As you can see, we were able to fly for a reasonable amount of time with this payload weight. We were airborne for around 6 minutes and still had some charge left on the battery.
The level of vibration in the footage was encouraging. We put 2 clips through the Adobe After Effects Warp Stabilizer filter in an effort to easily identify the “jello” distortion in our footage. We were pleased to see that there was little to no distortion present. We appear to be isolating the GoPro from the high speed micro-vibrations generated from the spinning motors.
Our footage is still suffering from some macro-vibrations. We believe there are two main issues. First we need to balance the props and design some new mounts that will dampen the motors vibrations directly. We have noticed some warbles in flight even when the gimbal is not attached.
Second, we need to look into fine tuning the servo response time. We’ve noticed a rocking action in the video when the Hexa quickly accelerates from side to side. It appears to be a result of servo latency.

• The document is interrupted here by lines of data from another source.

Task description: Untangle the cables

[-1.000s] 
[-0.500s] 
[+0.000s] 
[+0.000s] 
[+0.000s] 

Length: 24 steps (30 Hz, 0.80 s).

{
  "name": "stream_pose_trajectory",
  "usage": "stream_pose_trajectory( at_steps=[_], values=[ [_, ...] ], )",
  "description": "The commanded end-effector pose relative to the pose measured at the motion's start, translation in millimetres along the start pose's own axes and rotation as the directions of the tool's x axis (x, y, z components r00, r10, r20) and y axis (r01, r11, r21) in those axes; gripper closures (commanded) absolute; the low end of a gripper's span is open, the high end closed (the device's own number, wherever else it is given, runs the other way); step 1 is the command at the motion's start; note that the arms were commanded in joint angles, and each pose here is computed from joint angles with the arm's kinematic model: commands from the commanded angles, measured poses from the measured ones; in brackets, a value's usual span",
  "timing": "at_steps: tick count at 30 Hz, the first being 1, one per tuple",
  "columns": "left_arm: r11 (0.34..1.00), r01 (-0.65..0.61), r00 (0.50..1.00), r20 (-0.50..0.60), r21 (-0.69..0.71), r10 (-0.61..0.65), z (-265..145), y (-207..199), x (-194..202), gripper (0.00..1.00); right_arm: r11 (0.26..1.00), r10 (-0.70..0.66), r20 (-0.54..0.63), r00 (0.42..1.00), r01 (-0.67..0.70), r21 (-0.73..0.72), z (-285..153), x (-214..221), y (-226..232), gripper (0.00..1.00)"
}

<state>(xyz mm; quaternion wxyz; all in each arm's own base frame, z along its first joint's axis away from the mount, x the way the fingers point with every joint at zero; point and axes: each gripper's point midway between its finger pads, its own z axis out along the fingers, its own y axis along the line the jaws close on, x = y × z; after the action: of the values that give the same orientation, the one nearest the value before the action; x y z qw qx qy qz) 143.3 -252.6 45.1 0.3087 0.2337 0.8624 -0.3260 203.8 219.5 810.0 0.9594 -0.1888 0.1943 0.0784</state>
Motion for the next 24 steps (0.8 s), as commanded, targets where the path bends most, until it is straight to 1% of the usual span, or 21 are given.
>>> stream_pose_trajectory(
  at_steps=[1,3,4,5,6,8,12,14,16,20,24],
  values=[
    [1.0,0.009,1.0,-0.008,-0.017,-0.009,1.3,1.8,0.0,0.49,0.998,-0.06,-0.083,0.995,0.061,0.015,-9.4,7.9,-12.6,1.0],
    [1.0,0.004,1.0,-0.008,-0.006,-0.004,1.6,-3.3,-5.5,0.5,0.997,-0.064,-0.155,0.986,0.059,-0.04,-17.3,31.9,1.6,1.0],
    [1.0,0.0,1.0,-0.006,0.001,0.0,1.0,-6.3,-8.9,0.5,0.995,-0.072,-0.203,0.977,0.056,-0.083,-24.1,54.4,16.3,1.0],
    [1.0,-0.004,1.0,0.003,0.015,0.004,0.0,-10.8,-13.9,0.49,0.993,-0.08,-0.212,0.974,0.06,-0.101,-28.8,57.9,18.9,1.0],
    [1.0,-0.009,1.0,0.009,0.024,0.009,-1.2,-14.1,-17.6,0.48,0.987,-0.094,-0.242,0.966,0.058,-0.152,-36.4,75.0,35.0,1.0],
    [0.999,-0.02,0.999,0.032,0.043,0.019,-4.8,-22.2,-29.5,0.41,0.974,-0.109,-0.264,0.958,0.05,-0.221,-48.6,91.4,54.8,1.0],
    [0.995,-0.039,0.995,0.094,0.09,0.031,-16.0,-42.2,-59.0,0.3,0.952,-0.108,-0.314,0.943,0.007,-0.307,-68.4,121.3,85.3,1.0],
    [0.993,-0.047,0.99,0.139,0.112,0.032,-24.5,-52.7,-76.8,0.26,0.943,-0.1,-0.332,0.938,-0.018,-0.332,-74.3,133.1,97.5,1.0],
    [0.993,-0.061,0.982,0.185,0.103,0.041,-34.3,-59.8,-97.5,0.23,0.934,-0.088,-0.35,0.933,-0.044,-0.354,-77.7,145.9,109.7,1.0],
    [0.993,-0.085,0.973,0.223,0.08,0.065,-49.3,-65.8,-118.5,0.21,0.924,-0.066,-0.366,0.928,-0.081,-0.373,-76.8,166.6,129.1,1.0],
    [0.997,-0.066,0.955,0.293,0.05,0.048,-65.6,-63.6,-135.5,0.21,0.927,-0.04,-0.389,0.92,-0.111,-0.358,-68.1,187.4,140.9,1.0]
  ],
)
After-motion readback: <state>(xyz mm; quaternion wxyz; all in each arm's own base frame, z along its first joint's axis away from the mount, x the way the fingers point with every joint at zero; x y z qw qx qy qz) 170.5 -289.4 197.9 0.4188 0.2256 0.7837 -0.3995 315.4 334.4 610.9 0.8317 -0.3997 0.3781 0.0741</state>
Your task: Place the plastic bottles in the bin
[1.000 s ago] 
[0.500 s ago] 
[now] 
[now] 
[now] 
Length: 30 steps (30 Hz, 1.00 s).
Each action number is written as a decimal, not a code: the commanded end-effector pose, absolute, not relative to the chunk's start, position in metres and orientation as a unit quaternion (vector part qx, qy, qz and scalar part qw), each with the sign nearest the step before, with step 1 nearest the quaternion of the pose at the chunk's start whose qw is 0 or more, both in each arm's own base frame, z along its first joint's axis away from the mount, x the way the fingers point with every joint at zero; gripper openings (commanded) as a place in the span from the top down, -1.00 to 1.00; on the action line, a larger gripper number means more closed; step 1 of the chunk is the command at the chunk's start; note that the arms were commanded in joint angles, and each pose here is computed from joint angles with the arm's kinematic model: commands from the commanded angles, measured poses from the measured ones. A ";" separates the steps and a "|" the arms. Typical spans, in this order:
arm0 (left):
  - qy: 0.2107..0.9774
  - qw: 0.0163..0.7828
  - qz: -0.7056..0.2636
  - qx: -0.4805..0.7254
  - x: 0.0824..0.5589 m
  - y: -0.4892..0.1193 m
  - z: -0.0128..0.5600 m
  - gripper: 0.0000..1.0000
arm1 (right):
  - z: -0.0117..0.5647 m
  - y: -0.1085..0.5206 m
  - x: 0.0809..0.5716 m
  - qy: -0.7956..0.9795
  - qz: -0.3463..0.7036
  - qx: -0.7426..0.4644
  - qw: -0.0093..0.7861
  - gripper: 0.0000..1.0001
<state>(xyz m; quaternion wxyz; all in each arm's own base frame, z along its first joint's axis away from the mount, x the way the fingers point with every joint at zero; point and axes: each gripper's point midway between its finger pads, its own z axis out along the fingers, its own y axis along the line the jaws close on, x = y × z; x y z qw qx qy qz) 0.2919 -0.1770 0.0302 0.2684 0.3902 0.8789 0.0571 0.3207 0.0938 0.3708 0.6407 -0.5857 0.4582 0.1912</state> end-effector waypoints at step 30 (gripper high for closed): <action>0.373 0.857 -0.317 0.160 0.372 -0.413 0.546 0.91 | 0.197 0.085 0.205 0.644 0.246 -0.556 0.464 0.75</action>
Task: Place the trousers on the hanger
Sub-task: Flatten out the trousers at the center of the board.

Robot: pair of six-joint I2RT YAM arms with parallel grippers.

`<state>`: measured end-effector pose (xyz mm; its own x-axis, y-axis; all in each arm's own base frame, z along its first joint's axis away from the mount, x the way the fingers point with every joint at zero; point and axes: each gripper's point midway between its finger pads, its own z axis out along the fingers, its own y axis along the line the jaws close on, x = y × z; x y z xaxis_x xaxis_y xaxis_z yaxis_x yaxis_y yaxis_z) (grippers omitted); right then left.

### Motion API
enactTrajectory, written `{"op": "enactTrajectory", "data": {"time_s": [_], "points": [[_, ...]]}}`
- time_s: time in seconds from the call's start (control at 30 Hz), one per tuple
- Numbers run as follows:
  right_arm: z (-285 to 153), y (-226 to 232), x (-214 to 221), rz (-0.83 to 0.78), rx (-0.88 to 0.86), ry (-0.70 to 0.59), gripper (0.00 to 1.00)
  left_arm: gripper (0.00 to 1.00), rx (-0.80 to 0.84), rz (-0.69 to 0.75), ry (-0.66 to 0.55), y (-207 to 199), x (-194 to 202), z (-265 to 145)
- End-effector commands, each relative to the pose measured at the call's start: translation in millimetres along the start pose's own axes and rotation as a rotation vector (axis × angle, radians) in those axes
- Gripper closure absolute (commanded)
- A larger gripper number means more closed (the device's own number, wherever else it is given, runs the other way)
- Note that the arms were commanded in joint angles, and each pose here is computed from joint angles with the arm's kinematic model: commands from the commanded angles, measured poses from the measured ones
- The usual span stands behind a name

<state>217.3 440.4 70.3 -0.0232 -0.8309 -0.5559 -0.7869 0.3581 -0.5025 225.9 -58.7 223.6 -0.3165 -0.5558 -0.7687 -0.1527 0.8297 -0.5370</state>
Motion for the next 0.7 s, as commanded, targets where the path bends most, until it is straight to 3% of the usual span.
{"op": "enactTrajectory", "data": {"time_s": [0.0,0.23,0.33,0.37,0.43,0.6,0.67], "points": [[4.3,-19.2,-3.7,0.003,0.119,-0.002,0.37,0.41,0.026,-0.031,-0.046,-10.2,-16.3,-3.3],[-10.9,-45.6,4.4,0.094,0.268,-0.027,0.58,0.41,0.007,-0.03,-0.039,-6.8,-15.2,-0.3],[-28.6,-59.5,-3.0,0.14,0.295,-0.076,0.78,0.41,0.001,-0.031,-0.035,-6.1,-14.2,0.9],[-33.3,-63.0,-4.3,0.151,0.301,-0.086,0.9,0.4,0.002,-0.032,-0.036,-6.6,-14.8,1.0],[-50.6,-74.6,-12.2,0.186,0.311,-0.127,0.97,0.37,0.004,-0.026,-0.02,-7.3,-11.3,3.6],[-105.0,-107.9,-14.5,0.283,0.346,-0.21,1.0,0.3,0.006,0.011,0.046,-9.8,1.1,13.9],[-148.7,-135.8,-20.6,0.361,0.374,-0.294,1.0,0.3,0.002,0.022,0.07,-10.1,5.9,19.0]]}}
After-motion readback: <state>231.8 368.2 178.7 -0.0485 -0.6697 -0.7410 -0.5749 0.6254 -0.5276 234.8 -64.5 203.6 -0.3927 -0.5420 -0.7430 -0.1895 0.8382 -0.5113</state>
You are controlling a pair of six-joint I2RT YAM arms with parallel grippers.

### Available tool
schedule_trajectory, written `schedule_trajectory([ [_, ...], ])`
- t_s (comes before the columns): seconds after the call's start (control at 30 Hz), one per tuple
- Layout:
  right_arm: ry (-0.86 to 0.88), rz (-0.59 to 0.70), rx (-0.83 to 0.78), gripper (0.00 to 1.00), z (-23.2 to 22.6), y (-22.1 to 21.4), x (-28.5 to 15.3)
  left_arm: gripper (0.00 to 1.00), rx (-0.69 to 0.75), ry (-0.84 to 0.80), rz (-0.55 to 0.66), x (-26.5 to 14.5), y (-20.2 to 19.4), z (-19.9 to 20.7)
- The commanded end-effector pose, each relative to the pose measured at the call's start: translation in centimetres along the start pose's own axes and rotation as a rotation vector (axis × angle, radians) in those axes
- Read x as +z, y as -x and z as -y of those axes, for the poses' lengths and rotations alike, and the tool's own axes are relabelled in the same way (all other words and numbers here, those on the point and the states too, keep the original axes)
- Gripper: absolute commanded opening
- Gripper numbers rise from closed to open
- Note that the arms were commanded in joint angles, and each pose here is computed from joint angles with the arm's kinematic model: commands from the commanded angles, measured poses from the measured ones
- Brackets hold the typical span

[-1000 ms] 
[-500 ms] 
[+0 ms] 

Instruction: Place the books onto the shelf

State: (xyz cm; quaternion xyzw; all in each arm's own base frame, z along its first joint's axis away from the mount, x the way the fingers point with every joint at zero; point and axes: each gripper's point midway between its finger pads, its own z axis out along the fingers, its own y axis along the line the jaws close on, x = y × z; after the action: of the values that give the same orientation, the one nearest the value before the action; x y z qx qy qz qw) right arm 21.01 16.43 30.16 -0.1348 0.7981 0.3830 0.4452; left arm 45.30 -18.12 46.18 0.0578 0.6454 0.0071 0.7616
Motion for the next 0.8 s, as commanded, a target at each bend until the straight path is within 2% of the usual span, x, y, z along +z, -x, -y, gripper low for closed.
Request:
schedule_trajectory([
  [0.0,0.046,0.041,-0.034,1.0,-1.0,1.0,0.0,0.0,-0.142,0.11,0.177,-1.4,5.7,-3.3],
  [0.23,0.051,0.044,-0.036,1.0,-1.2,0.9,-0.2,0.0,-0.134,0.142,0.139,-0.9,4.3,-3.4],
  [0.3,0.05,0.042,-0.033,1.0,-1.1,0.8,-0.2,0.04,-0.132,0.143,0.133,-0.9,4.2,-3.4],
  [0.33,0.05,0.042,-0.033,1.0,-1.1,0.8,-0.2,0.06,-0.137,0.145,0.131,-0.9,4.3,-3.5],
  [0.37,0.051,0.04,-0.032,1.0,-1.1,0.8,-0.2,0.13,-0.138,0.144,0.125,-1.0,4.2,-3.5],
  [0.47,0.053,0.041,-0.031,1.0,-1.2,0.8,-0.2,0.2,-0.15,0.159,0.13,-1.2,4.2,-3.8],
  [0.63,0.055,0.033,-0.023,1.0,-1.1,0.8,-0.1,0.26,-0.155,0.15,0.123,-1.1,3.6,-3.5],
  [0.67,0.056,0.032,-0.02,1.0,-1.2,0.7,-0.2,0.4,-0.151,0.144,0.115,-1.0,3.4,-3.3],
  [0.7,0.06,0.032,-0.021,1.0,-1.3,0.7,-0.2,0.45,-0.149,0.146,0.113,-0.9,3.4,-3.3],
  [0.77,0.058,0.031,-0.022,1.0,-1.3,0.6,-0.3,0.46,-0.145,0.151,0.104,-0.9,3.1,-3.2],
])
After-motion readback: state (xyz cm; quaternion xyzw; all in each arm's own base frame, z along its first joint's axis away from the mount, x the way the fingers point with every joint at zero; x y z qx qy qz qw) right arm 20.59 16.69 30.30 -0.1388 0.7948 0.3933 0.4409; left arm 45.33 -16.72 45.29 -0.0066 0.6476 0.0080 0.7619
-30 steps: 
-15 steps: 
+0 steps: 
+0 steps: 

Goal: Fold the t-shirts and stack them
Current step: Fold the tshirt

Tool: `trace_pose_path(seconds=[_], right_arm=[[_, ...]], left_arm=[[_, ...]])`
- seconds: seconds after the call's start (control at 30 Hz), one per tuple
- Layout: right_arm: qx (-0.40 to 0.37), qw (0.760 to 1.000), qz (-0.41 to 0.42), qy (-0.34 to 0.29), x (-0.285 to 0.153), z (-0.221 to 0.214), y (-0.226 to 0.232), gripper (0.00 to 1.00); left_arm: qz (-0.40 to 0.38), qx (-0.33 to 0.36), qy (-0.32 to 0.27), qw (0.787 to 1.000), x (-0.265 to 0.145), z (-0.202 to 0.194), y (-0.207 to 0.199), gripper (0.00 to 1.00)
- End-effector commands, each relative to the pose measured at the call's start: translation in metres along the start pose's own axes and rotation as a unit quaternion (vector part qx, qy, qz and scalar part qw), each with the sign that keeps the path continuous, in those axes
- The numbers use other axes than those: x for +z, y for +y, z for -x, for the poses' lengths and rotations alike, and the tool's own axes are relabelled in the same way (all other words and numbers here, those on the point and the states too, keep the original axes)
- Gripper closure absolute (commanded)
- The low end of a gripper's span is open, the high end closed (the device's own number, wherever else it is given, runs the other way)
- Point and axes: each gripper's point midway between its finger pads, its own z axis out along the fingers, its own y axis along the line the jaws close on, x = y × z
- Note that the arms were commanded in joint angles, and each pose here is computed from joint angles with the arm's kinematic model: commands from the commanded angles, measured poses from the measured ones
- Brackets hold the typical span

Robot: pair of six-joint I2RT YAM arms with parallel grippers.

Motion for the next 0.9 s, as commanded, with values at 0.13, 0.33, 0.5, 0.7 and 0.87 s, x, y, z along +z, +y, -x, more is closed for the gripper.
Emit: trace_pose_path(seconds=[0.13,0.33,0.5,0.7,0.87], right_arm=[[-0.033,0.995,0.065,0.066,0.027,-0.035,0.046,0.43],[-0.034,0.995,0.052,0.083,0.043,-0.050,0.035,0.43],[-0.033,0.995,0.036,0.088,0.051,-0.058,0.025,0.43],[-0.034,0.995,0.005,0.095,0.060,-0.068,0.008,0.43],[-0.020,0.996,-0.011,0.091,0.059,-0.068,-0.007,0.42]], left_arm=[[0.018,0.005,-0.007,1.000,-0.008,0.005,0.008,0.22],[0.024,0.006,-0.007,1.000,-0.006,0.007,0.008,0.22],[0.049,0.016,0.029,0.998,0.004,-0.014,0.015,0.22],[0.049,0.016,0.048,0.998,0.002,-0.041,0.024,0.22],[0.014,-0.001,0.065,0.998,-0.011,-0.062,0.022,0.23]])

What we’ve learned from this prototype:
Acceptable level of controllability
Reasonable amount of flight time, 6+ minutes
Decent raw footage
Little to no “jello” from micro-vibrations
Issues with macro-vibrations
Roll servo response time issues
Could be even lighter
Where are we now?
True to form we are ready to confront our next challenges. We are already designing our Mark III prototype. For this next iteration we are considering a radical redesign:
Moving the pitch axis to the center of the gimbal
Dropping the “H” frame for more of a single “I” beam approach
Getting rid of all the ServoCity parts
Isolating the motor mounts
Researching composite materials other than aluminum
Building a neutral density filter mount for the GoPro
On our first post, several commenters suggested moving the pitch rotational axis from the GoPro Carriage to the center of the gimbal. We have been looking into this option and believe that it may help us in several ways.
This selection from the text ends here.